Choix du critère de jugement

Incorporation de l’exposition dans le critère de jugement

À la troisième observation d’une même erreur méthodologique, dans mon expérience personnelle, je considère qu’un problème existe. Cela ne permet pas d’en évaluer la fréquence, mais cela veut dire qu’il vaut peut-être la peine de la mentionner.

Un critère de jugement principal ne doit pas être confondu avec l’exposition. Considérons une maladie évoluant sous forme de poussées plus ou moins récurrentes ou sous forme permanente pour laquelle on obtient assez souvent une réponse complète à moyen terme, avec disparition complète des symptômes, avec le traitement de référence. On compare dans un essai clinique randomisé en ouvert le traitement de référence A au traitement innovant B plus ou moins combiné au traitement A, selon le souhait du médecin.

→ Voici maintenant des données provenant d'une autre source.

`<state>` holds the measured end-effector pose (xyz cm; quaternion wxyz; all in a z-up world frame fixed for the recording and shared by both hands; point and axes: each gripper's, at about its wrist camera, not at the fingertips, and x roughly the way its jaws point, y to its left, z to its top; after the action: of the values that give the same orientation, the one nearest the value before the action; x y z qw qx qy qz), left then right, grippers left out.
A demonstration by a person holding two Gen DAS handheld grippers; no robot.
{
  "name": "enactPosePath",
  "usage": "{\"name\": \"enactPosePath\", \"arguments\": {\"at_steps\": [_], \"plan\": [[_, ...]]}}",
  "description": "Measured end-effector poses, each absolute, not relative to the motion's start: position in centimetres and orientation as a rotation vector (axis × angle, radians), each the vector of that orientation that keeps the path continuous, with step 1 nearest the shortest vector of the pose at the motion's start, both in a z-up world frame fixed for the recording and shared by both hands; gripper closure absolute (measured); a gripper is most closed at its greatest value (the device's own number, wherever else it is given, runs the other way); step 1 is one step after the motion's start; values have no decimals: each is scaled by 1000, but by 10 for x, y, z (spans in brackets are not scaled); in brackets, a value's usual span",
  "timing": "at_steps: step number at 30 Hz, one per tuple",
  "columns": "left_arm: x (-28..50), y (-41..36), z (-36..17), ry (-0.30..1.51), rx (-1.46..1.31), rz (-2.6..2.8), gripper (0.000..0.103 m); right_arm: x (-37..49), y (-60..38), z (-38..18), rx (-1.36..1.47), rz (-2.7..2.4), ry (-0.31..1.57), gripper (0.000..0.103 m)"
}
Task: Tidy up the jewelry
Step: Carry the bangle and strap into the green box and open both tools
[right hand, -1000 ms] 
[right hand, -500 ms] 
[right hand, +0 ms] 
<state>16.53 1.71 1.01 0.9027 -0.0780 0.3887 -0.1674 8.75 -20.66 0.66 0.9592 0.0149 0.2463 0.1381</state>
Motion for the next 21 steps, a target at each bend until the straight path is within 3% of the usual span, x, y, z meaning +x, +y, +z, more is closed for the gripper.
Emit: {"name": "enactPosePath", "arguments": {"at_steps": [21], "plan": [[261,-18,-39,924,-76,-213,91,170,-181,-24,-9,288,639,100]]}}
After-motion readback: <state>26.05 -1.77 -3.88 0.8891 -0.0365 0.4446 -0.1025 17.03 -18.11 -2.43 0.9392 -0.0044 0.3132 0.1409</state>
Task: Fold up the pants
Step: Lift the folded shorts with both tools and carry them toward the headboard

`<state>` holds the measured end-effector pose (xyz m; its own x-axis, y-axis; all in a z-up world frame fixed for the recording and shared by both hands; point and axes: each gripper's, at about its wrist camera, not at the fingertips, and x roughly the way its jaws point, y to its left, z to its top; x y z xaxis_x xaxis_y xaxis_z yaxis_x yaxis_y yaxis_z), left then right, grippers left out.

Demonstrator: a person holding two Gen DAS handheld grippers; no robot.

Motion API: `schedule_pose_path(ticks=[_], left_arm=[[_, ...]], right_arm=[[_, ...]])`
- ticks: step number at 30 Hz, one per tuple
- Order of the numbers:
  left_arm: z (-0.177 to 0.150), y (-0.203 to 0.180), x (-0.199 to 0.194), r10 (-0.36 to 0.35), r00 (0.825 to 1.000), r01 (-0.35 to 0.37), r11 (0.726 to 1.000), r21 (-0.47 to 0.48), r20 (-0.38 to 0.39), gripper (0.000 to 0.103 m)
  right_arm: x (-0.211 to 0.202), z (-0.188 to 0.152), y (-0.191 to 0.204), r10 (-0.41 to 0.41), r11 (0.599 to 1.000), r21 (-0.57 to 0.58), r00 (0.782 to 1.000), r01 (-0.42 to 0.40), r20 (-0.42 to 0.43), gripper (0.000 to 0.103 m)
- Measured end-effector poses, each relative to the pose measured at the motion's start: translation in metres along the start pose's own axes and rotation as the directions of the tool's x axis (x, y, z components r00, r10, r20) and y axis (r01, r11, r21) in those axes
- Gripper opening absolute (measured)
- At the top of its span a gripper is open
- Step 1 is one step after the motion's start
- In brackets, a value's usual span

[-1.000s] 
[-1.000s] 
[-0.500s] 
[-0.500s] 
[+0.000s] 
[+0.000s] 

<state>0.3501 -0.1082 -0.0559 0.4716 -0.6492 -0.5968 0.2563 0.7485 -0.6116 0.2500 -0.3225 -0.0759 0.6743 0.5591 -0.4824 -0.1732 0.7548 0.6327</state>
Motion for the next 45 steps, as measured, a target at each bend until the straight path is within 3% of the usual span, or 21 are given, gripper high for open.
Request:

Considérons pour critère de jugement principal la « réponse complète off therapy » définie par l’absence de symptômes combinée à l’interruption totale du traitement de référence A. Le critère de jugement principal comprend, dans sa définition, l’exposition au traitement A ! On peut alors conclure que les sujets randomisés dans le groupe A vont prendre généralement le traitement A, alors que les sujets randomisés dans le groupe B±A vont le prendre moins souvent.

Afin de ne pas faire cette erreur, je vous conseille deux stratégies.

  1. D’abord, systématiquement vérifier que votre critère de jugement n’incorpore pas l’exposition
  2. Ensuite, considérer le scenario virtuel où on comparerait le traitement à lui même mais en version de couleur différente (comprimé rouge versus bleu, identique en principe actif), afin de vérifier que le traitement ne montrerait pas sa supériorité à lui-même

Critère de jugement différent selon le groupe

J’ai observé ce problème à la fois dans une étude non publiée et dans une étude publiée.

Étude publiée dans le JAMA

Pour commencer, Salminen et al, 2015 (https://dx.doi.org/10.1001/jama.2015.6154) présente un essai clinique randomisé comparant la chirurgie à l’antibiothérapie dans le traitement de l’appendicite aiguë non compliquée. Dans le groupe chirurgie, le succès (critère de jugement principal) est défini par le fait que le patient a été opéré (taux attendu de succès ~= 100%) alors que dans le groupe antibiotiques il est défini par le fait que le patient n’a pas été opéré ! La non-infériorité devait être démontrée avec une marge de -24% pour les antibiotiques vs chirurgie.

Le succès du groupe chirurgie est, par définition, un échec du groupe antibiotiques et vice versa ! Si on comparait la chirurgie à elle même, on arriverait aisément à la conclusion que la chirurgie est très largement inférieure à elle même (0% vs 100% de succès) tout en étant très largement supérieure à elle même (100% vs 0% de succès).

On peut d’ailleurs se demander comment on peut ne pas avoir 100% de succès de la chirurgie ! Outre les décès per-opératoires (très rares pour une appendicite aiguë non compliquée) il y a les annulations opératoires pour l’analyse en intention de traiter. Cela conduit à la mention « The patient randomized to appendectomy who did not have an operation had resolution of symptoms before the operation could be performed ». Peut-être était-ce juste un patient bien constipé pour lequel on a fait une erreur diagnostique ? Je ne suis pas sûr que le patient considère lui-même que c’est une évolution défavorable de sa maladie, par contre, c’est peut être une évolution défavorable des finances du chirurgien s’il travaille dans le secteur privé.

Étude non publiée

Plusieurs stratégies thérapeutiques étaient analysées, dans une optique de désescalade thérapeutique de la chimiothérapie anti-cancéreuse. Dans un sous-groupe bien spécifique les patients étaient randomisés en un groupe d’abstention thérapeutique alors que l’autre groupe bénéficiait d’une chimiothérapie. Le critère de jugement principal était la survie sans rechute dans le groupe avec chimiothérapie et de la survie sans re-progression après rechute dans le groupe d’abstention thérapeutique. C’est-à-dire que dans le groupe chimiothérapie, on mesure le délai avant une première rechute, alors que dans le groupe d’abstention thérapeutique on attend la première rechute avant de mesurer le délai entre la première et la seconde rechute.

Encore une fois, si on comparait la chimiothérapie à elle même, on trouverait une différence, parce qu’il n’y a pas de raison que le délai avant première rechute soit identique au délai entre première et seconde rechute.